Thursday 13 November 2008

Tea with the penguins

There really isn't much to see in Patagonia. As soon as you leave a town you're greeted by hundreds of kilometres of neverending shrubbery. It's a semi-desert at this lattitude and it's only along the coast that you can find anything of interest. Even then you have to drive for hours to find it, but when you do it's stunning.

On the whale trip I met a couple of girls who had decided to hire a car and drive to the penguin colony at Punta Tombo - only two and half hours away - and Gaiman, the 'Welsh' village, rather than pay another 60 quid to be driven there in an uncomfortable minibus with 20 Belgians.
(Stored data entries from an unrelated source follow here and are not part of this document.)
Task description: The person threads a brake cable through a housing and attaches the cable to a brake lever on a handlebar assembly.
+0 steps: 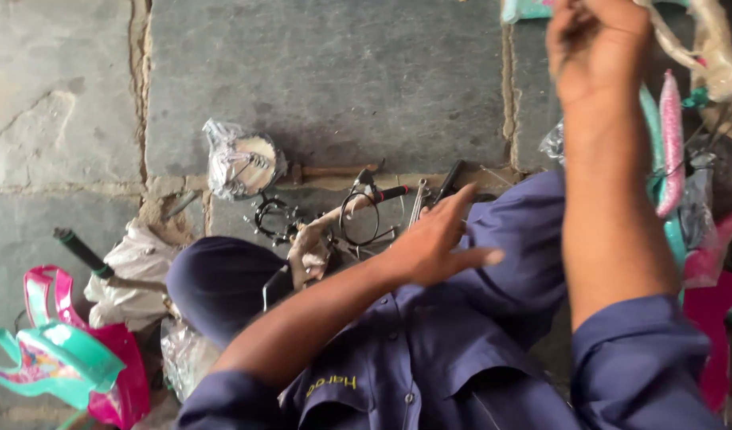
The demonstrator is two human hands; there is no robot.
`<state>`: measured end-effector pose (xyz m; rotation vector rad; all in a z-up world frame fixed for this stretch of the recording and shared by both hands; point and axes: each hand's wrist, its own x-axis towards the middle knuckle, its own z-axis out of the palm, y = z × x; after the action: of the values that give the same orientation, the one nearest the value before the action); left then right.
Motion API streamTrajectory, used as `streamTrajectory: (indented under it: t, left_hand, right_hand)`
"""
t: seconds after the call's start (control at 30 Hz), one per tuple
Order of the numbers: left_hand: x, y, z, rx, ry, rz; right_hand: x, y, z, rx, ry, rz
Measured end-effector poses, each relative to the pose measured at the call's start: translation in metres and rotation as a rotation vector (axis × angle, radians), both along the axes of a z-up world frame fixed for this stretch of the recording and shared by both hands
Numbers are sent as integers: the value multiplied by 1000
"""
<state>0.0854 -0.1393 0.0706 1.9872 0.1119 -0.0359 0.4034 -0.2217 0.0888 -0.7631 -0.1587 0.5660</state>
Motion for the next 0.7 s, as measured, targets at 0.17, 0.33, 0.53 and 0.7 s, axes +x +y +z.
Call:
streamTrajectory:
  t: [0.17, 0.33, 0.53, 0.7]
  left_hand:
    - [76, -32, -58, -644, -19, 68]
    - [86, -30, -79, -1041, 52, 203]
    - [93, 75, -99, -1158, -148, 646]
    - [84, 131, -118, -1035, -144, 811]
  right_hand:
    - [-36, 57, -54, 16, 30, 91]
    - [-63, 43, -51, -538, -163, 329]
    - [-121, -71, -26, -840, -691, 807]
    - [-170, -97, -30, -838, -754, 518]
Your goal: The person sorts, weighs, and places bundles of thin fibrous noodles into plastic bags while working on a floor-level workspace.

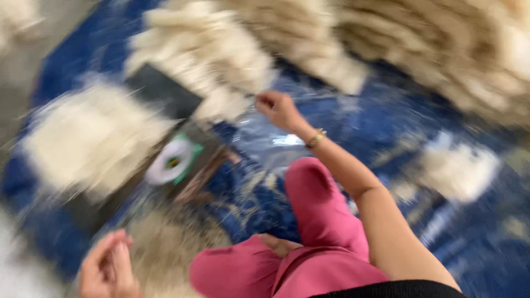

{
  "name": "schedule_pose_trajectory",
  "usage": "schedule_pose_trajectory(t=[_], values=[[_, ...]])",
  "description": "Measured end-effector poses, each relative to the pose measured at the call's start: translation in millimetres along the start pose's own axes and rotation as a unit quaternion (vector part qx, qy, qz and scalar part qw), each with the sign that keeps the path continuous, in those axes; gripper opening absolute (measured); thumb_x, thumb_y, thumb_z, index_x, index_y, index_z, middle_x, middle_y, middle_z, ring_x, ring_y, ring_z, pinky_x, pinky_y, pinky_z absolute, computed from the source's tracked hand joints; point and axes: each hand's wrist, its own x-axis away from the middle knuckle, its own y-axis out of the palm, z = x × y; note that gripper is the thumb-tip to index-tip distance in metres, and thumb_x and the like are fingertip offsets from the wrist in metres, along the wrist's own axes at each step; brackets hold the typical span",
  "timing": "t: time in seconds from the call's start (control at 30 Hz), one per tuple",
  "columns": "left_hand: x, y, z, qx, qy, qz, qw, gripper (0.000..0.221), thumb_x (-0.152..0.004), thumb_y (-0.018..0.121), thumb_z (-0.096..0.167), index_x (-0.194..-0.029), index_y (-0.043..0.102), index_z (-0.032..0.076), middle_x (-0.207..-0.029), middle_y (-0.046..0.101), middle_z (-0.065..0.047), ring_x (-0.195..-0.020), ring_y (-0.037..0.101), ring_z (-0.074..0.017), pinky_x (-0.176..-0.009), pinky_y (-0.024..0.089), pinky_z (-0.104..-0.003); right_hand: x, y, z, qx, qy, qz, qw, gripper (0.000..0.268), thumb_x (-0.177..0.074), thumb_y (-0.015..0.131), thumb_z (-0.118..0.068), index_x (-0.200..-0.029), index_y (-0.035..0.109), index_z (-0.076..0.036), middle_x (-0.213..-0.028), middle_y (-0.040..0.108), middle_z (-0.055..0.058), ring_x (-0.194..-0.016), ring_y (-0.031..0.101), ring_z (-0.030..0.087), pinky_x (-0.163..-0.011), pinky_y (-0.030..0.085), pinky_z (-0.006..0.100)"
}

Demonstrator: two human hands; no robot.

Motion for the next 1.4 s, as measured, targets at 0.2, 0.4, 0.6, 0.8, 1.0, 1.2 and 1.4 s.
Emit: schedule_pose_trajectory(t=[0.2,0.4,0.6,0.8,1.0,1.2,1.4], values=[[-12.3,110.4,-12.1,-0.054,0.124,-0.220,0.966,0.012,-0.096,0.067,0.008,-0.106,0.073,0.009,-0.106,0.074,-0.004,-0.081,0.065,-0.0114,-0.091,0.047,-0.023,84.3,-86.8,118.2,0.056,0.278,0.049,0.958,0.010,-0.087,0.067,-0.019,-0.091,0.075,-0.014,-0.075,0.068,-0.004,-0.070,0.055,0.008,-0.068,0.046,0.030],[-41.9,253.2,8.3,0.031,0.177,-0.378,0.908,0.022,-0.088,0.068,0.008,-0.109,0.074,0.003,-0.107,0.075,-0.010,-0.095,0.071,-0.0173,-0.086,0.058,-0.031,97.3,-157.7,180.4,0.048,0.422,0.162,0.891,0.018,-0.089,0.074,-0.015,-0.105,0.077,-0.006,-0.098,0.076,0.008,-0.085,0.070,0.015,-0.075,0.058,0.025],[-73.5,402.0,6.4,0.044,0.207,-0.433,0.876,0.025,-0.090,0.066,0.013,-0.113,0.073,0.004,-0.114,0.074,-0.010,-0.106,0.070,-0.0226,-0.096,0.056,-0.035,14.5,-189.0,230.7,0.020,0.354,0.259,0.898,0.015,-0.078,0.070,-0.011,-0.090,0.078,-0.008,-0.073,0.074,0.002,-0.073,0.072,0.008,-0.071,0.051,0.024],[-117.5,487.8,23.2,0.065,0.210,-0.405,0.887,0.016,-0.088,0.069,0.004,-0.103,0.075,0.001,-0.104,0.074,-0.019,-0.095,0.071,-0.0386,-0.081,0.056,-0.047,-150.4,-173.8,227.3,-0.065,0.184,0.336,0.921,0.025,-0.081,0.075,-0.011,-0.107,0.077,-0.008,-0.092,0.075,0.015,-0.087,0.070,0.022,-0.081,0.056,0.038],[-152.0,541.6,8.0,0.009,0.162,-0.443,0.882,0.025,-0.094,0.060,0.013,-0.115,0.071,0.005,-0.122,0.068,-0.012,-0.117,0.063,-0.0263,-0.103,0.050,-0.041,-274.5,-156.3,211.8,-0.009,0.221,0.250,0.943,0.031,-0.095,0.062,-0.017,-0.124,0.063,-0.006,-0.108,0.074,0.009,-0.105,0.070,0.022,-0.088,0.058,0.038],[-177.8,565.3,-8.5,-0.040,0.111,-0.430,0.895,0.024,-0.092,0.064,0.014,-0.115,0.069,0.009,-0.128,0.066,-0.013,-0.115,0.065,-0.0282,-0.096,0.057,-0.042,-317.6,-135.4,210.4,0.112,0.253,0.232,0.933,0.063,-0.089,0.076,-0.026,-0.143,0.045,-0.014,-0.058,0.060,-0.005,-0.050,0.047,0.010,-0.044,0.030,0.030],[-255.9,623.5,8.7,-0.007,0.227,-0.313,0.922,0.013,-0.096,0.063,0.001,-0.106,0.068,0.006,-0.121,0.067,-0.021,-0.084,0.074,-0.0267,-0.053,0.062,-0.024,-334.6,-131.9,213.9,0.054,0.282,0.202,0.936,0.089,-0.087,0.076,-0.005,-0.159,0.025,-0.017,-0.052,0.046,-0.010,-0.048,0.038,0.005,-0.047,0.028,0.021]])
So again I was up at 6.30am yesterday morning. I'm supposed to be on holiday!

The penguin colony was worth the drive though. At the moment the tourism down here is sufficiently under-developed that they're relaxed about walking around the colony . There's no ropes or fences - all the rangers ask is that if one wants to cross in front of you, you let it go ahead of you. Which seemed reasonable enough, it is their home after all. It means you can get very close to them - if you were allowed you could pick them up, stroke them, take one home in your bag, whatever. They're very docile and seemed completely unperturbed by our presence.

It's quite tricky to get your head round the weather down here. The enormous sky is a beautiful blue and the sun blazes down - you can feel yourself burning very quickly if you haven't got sun cream on. But as soon as the wind picks up it's absolutely perishing. Freezing wind, burning sun, semi-desert, whales, penguins. It's all getting very weird.

Not as weird as Gaiman, the Patagonian Welsh village though. The place's most famous landmark is the Tea House which the Princess of Wales visited once in the 1990s. It's a genuinely odd place, little old spanish ladies in Welsh costume serve real tea, cakes, scones, jam, bread and butter and sandwiches with the crusts cut off. And all in the middle of Patagonia.

Patagonia is a strange place. It's so alien to anything I've ever seen in Europe, let alone in the UK. Getting around it is a major pain in the arse and the prospect of another 18-hour bus trip to Rio Gallegos looms this evening, but I'm so glad I decided to head down hear rather than straight across to Santiago to Buenos Aires.